In Seth Godin’s recent post, "Who’s responsible for service design?" he points out several service issues with questions like, “How many people should be answering the phone at Zappos.com on a Saturday? What’s Southwest Airlines' policy regarding hotel stays and cancelled flights? Should the knobs on the shower at the hotel go side by side or one above the other?” He then goes on to say, “Too often, we blame bad service on the people who actually deliver the service. Sometimes (often) it’s not their fault.”

I’m totally with him up to that point.

But then he goes on to blame two sets of people for service delivery issues: overpaid executives and service designers.  Yes, executives set the direction for customer experience. And yes, there is a growing cadre of service designers in service design firms and in-house design teams. But I’d argue that these professionals are responsible for just a tiny fraction of the service experiences that exist today. Unfortunately, most companies just aren’t aware of the field of service design or the value it brings, so they haven't hired service designers to assist with customer experience efforts.

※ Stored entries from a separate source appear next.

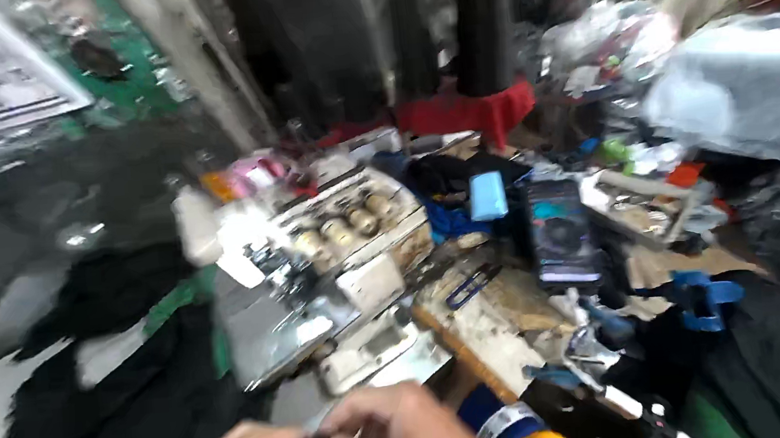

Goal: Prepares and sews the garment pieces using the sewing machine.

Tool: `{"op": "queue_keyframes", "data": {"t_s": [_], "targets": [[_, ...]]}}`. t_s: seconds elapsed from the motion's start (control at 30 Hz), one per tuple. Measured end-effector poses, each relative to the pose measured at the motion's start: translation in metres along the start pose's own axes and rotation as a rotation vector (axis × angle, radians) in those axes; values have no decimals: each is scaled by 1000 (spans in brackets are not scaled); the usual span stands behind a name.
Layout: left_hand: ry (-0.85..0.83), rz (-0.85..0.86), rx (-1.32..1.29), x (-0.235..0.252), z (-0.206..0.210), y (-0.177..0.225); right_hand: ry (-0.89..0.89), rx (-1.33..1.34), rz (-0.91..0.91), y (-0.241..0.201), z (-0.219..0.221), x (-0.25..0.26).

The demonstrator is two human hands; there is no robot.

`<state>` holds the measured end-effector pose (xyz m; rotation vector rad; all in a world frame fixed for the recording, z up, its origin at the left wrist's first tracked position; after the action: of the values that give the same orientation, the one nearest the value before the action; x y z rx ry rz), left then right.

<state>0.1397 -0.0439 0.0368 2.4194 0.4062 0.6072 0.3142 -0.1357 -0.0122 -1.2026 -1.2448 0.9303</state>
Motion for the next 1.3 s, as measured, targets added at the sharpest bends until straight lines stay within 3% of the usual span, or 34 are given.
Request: {"op": "queue_keyframes", "data": {"t_s": [0.1, 0.23, 0.4, 0.57, 0.7, 0.87, 0.97, 1.13, 1.3], "targets": [[150, -50, 34, -28, -28, 2, -98, 87, 64, 9, -3, -21], [340, -154, 117, -62, -59, 6, -342, -30, 331, 70, 6, -71], [460, -261, -21, -84, -39, -44, -345, -65, 567, 114, 15, -102], [561, -288, -205, -93, -27, -68, -337, -141, 596, 109, 33, -85], [557, -268, -205, -94, -26, -68, -248, -323, 516, 107, 80, -48], [568, -266, -215, -95, -27, -70, -465, -778, 441, 148, 123, 7], [569, -247, -209, -98, -29, -75, -498, -660, 427, 158, 97, 0], [558, -247, -183, -99, -28, -81, -269, -234, 420, 142, 15, -64], [536, -252, -165, -96, -25, -79, -147, -107, 415, 122, -9, -82]]}}
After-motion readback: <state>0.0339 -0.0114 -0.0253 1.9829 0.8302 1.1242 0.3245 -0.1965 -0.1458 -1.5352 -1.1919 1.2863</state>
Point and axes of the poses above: each hand's wrist, its own x-axis towards the middle knuckle, its own z-axis out of the palm, y = z × x, the point moved 4 cm from there along x, towards the middle knuckle, and after that the axes turned 7 degrees about z, right-handed, at the moved point
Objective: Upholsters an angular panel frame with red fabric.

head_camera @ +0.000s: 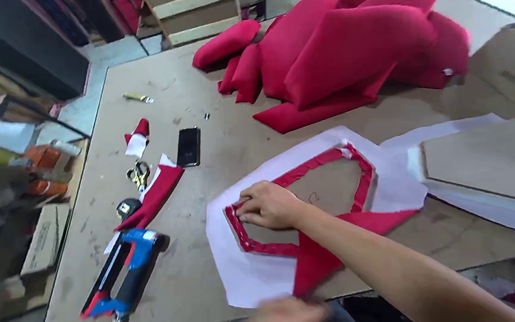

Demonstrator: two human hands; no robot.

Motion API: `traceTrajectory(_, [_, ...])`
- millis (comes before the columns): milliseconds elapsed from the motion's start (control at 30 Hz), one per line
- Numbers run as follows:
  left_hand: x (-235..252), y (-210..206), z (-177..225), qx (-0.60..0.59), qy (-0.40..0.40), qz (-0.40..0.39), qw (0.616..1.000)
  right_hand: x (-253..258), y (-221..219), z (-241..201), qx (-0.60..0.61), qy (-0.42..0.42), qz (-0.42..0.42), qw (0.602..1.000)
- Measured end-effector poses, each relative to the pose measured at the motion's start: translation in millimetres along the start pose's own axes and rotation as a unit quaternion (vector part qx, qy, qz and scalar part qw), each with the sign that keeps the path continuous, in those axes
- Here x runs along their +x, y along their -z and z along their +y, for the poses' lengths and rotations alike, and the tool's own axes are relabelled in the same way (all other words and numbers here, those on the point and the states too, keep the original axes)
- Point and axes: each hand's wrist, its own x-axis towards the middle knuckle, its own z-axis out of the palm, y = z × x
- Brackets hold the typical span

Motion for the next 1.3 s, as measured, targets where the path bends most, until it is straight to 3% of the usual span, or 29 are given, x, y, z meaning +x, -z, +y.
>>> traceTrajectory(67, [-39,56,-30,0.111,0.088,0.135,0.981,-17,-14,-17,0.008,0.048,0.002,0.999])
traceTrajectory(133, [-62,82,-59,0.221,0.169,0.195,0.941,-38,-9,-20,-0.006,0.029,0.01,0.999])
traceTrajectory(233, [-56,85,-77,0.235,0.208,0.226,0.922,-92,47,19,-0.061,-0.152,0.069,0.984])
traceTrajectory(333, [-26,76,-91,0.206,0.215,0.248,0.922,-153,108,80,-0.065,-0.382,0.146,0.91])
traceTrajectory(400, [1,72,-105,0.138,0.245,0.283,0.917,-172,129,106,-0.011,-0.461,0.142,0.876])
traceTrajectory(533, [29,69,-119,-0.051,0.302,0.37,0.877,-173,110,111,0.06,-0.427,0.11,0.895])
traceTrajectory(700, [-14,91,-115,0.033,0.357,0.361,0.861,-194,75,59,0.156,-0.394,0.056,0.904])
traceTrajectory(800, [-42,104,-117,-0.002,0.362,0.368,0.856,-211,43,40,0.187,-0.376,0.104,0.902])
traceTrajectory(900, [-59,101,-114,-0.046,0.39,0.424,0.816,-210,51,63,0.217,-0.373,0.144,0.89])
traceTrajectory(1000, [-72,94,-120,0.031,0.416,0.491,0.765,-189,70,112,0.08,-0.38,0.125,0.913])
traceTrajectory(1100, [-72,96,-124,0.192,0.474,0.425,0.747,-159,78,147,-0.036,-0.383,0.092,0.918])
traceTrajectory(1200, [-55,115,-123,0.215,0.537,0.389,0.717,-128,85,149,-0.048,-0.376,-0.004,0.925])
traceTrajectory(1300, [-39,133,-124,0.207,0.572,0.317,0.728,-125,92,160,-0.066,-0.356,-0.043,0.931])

In addition, I believe it’s the decisions and actions of a company’s employees (all of them, not just “overpaid executives”), external partners (all of them, not just design firms), and customers who collectively determine the quality and characteristics of customer interactions. (See my post on the customer experience ecosystem for more details.)

That said, I think the following tips from Seth target the wrong group of people.

Seth’s tip No. 1: Require service designers to sign their work. Who decided to make it the way it is?

My take: Often the people who “decide to make it the way it is” aren’t designers per se, but employees from legal, finance, operations, human resources, or other internally-facing departments and chances are close to nil that their daily decisions get documented in any sort of design deliverable that they can then sign.

Seth’s tip No. 2: Run a customer service audit. Walk through the building or the software or the phone tree with all the designers in the room and call out what’s not right.

My take: A great idea, but unless Seth is using the term “designers” in its broadest sense (to indicate that we’re all designers of the world around us), then this advice falls short. I’d suggest including a cross section of behind-the-scenes employees and external partners in this type of activity.

Seth’s tip No. 3: Make it easy for complaints (and compliments) about each decision to reach the designer (and her boss).

My take: In a large organization, it can take months of digging and analysis to determine the root cause of any given service delivery issue. So instead, I’d suggest routing customer feedback to a centralized voice of the customer team that can then prioritize issues and their corresponding resolutions.

What do you think?  Who “decides to make it the way it is” at your company?